--- Data provided Enclosed Below ---

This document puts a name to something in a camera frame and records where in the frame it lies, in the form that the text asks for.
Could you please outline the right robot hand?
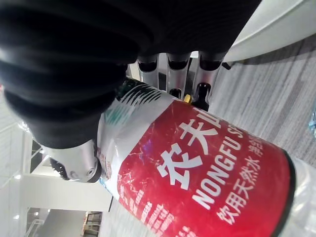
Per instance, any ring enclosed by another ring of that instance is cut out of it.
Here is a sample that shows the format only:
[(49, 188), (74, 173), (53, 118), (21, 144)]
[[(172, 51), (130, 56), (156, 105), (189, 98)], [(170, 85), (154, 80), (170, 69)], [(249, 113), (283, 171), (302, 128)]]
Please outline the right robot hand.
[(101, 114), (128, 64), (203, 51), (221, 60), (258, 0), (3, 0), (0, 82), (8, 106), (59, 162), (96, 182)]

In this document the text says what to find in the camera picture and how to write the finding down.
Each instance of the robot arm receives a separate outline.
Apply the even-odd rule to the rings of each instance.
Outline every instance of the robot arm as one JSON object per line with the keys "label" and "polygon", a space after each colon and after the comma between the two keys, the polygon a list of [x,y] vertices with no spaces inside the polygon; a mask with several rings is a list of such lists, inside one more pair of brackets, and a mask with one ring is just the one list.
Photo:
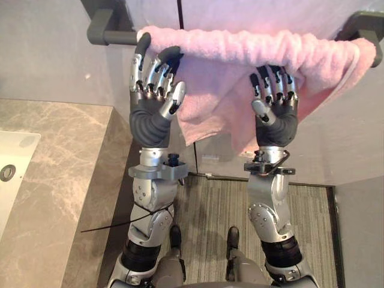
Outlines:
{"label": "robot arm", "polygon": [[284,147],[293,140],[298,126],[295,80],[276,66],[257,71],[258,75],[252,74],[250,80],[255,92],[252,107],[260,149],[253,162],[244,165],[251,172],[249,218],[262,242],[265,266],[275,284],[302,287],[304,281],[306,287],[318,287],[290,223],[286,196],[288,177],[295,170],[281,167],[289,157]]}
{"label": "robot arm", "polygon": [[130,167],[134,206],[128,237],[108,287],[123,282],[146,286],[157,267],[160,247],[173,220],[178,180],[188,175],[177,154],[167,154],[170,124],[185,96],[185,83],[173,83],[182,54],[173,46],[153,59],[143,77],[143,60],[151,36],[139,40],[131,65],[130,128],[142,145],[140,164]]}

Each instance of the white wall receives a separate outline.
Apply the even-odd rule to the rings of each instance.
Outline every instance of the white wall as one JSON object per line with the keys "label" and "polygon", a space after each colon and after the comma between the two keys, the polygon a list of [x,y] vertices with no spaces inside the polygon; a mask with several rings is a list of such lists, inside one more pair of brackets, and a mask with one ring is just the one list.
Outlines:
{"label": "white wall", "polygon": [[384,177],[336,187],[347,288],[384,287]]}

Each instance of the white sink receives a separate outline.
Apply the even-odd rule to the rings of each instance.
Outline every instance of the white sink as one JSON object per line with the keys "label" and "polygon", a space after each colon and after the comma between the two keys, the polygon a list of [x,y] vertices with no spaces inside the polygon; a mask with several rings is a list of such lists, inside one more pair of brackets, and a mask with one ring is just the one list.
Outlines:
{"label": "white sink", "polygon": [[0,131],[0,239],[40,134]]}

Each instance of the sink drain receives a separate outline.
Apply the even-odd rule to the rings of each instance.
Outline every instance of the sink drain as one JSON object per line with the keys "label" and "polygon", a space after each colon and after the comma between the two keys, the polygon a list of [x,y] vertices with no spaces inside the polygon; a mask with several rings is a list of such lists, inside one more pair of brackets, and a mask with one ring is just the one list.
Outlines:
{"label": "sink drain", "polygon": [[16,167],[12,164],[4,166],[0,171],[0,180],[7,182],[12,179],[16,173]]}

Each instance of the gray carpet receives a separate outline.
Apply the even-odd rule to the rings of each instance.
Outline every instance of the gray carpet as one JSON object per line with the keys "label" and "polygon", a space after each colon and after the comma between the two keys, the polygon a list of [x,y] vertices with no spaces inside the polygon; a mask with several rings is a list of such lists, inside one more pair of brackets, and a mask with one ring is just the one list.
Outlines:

--- End of Enclosed Data provided ---

Your task: Please set down, with no changes, the line that contains "Outline every instance of the gray" and all the lines after it until the entries end; write nothing besides them.

Reply to the exercise:
Outline every instance of the gray carpet as one JSON object per line with the keys "label" and "polygon", a space after each colon and after the comma between the two keys, the polygon a list of [x,y] vertices with no spaces inside the polygon; a mask with several rings is a list of such lists, inside one more pair of brackets, and a mask with one ring is just the one list.
Outlines:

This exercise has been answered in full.